Hello Stranger
Page 29
I tried to read White Fang on the way back to Halsey, trying to sink into the story I’d read a billion times over and get caught up in Kiche and One-Eye and the awesome White Fang himself. I failed miserably. My mind was too tangled in knots, life spinning around through so much of it, and I shouldn’t be thinking about that corridor conversation in the slightest, but I was.
My mother really likes elephants.
I wondered what his mum was like. I wondered if she looked like him, with the same dark eyes and awesome cheekbones, and if she read books too.
It was a whole new load of wondering on top of wondering if this whole flutter of want I had for him was a hope about nothing that could ever be. Because that’s what it was. Want. I wanted him. I wanted him so bad I couldn’t stop thinking about him in bed at night, especially not now Liam was gone.
Last night had been quite… intense… in a bed on my own…
The whole what if thing was weird for me, because some little part of me felt I already had the answers, whispering in the shadows. I knew nothing about Dr Hall’s life, but that didn’t stop these whispers tickling deep. It was barely conscious, and based on nothing sane at all, but somehow I knew this wasn’t completely crazy, and this wasn’t just me being a crazy girl with crazy dreams, going crazy over a man I didn’t know. Because if I wasn’t supposed to know him, I wouldn’t be walking into a life with him in it every single day, right through the day.
Most people would say I was out of my mind.
Maybe I was.
It didn’t stop me smiling all the way home, though. It didn’t stop the bounce in my step all along Bridge Street and across my parents’ front lawn, even though my feet were grumbling all the way. It didn’t stop the smile on my face as I sat down at the dinner table, with Beano wagging his tail at my feet, and talked about my day with Mum and Dad, and asked about theirs right back.
They’d had good ones, just like me.
I got in bed that night and tried reading White Fang again. I failed. Again.
I settled down to sleep, trying to get an early night for once in my life, but failing at that too.
I pictured him. Dr Hall with his deep, dark eyes, and that beautiful smile – even though it only showed in flashes. I pictured his hands on novel covers, his fingers flicking the pages, and I couldn’t help myself… my own fingers slipped their way under the covers, until I felt how hot I was. How wet I was…
Want.
I wanted to step closer and feel him up close, too close to be cold. I wanted to feel his breaths on my face, lips too close not to kiss.
I wanted his fingers teasing their way up my thighs, gentle enough to drive me wild. Not like Liam and his rubbing without care.
Oh, how I wished the fingers between my legs belonged to the stranger on the train and not to me tonight. My circles were tight and fast, teasing my clit just right. My breaths were tight and fast to match, quiet as could be with my parents asleep just through the wall.

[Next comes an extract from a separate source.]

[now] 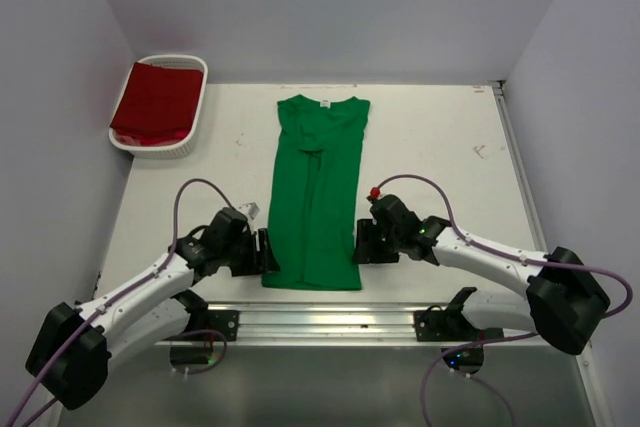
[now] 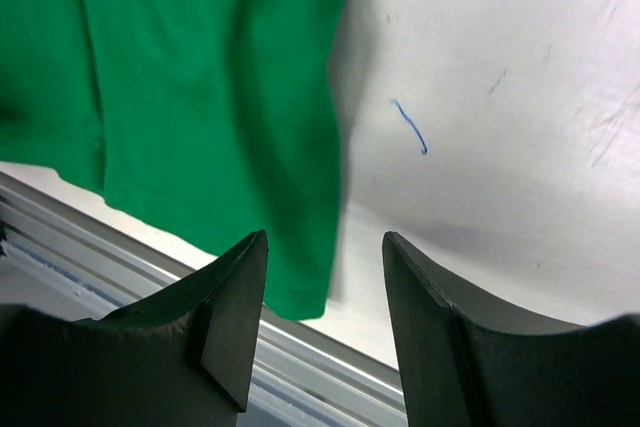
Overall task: Fold and stack the t-shirts
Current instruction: Grab the bottom of the folded rectangular tshirt with both arms
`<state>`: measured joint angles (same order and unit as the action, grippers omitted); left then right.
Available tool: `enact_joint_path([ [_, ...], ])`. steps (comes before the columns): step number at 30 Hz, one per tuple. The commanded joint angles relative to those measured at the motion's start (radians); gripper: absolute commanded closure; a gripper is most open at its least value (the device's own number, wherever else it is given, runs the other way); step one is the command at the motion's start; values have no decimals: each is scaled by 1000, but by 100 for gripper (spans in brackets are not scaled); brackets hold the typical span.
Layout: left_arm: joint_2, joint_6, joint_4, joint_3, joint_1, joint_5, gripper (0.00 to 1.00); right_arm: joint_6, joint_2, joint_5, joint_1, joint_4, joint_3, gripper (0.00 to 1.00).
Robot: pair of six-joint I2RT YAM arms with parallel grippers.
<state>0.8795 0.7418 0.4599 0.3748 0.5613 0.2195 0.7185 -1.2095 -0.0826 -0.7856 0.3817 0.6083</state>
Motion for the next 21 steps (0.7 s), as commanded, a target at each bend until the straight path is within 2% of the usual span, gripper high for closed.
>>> enact_joint_path([
  [1, 15, 54, 57, -16, 37, -15, 37, 67, 13, -54, -20, -52, -42, 46],
  [5, 35, 77, 48, -25, 64, -34, 38, 99, 2, -86, -27, -99, -87, 46],
  [12, 122, 100, -62, -82, 94, -29, 41, 165, 2, -131, -52, -167, -145, 46],
  [14, 137, 108, -81, -82, 112, -43, 51, 183, 1, -131, -60, -182, -159, 46],
  [15, 153, 111, -92, -80, 117, -48, 63, 188, -2, -132, -67, -190, -162, 46],
  [17, 174, 113, -87, -68, 130, -61, 76, 197, -12, -132, -73, -208, -170, 46],
  [18, 179, 113, -87, -65, 135, -65, 89, 200, -16, -131, -81, -214, -170, 46],
  [19, 182, 113, -84, -62, 141, -66, 96, 200, -21, -131, -84, -219, -171, 46],
  [21, 184, 114, -76, -59, 146, -68, 100, 203, -28, -131, -89, -219, -171, 47],
])
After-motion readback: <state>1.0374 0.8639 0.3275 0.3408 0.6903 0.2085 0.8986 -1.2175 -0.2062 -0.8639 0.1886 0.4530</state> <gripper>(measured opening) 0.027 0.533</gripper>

He was right there in my mind, up too close to ever ignore. Everything about him was right there calling deep, so hungry to taste.
I came for him, but this time there was no shuffle under the covers to make sure Liam didn’t stir. This time I was free to ride the explosion all the way, and then to starfish and catch my breath and stare at the ceiling.
Please, universe. Please one day make this crazy girl crazy happy and get me up close to Dr Hall. Just for a minute. Just to feel him against me one little time.
I believed in the universe. I believed in how it sprinkles the right amount of life and lessons into your path ahead, and had done since I was old enough to believe in unicorns and wizards, and gnomes defending their secret kingdoms from evil frogs. Only the belief in the universe had never failed me. Never shrivelled up to nothing, scoffed at by everyone around until I realised there was no fairy tale world hiding away amongst our own.
No. I’d never been sold out by fate. I believed in the universe with every part of my soul.
It was just a shame I didn’t believe in myself to match.
I rolled onto my side and pulled my knees up to my chest, and I felt that horrible little lurch in my heart. The one that could never imagine a man like Dr Hall feeling that amount of want for a girl like me.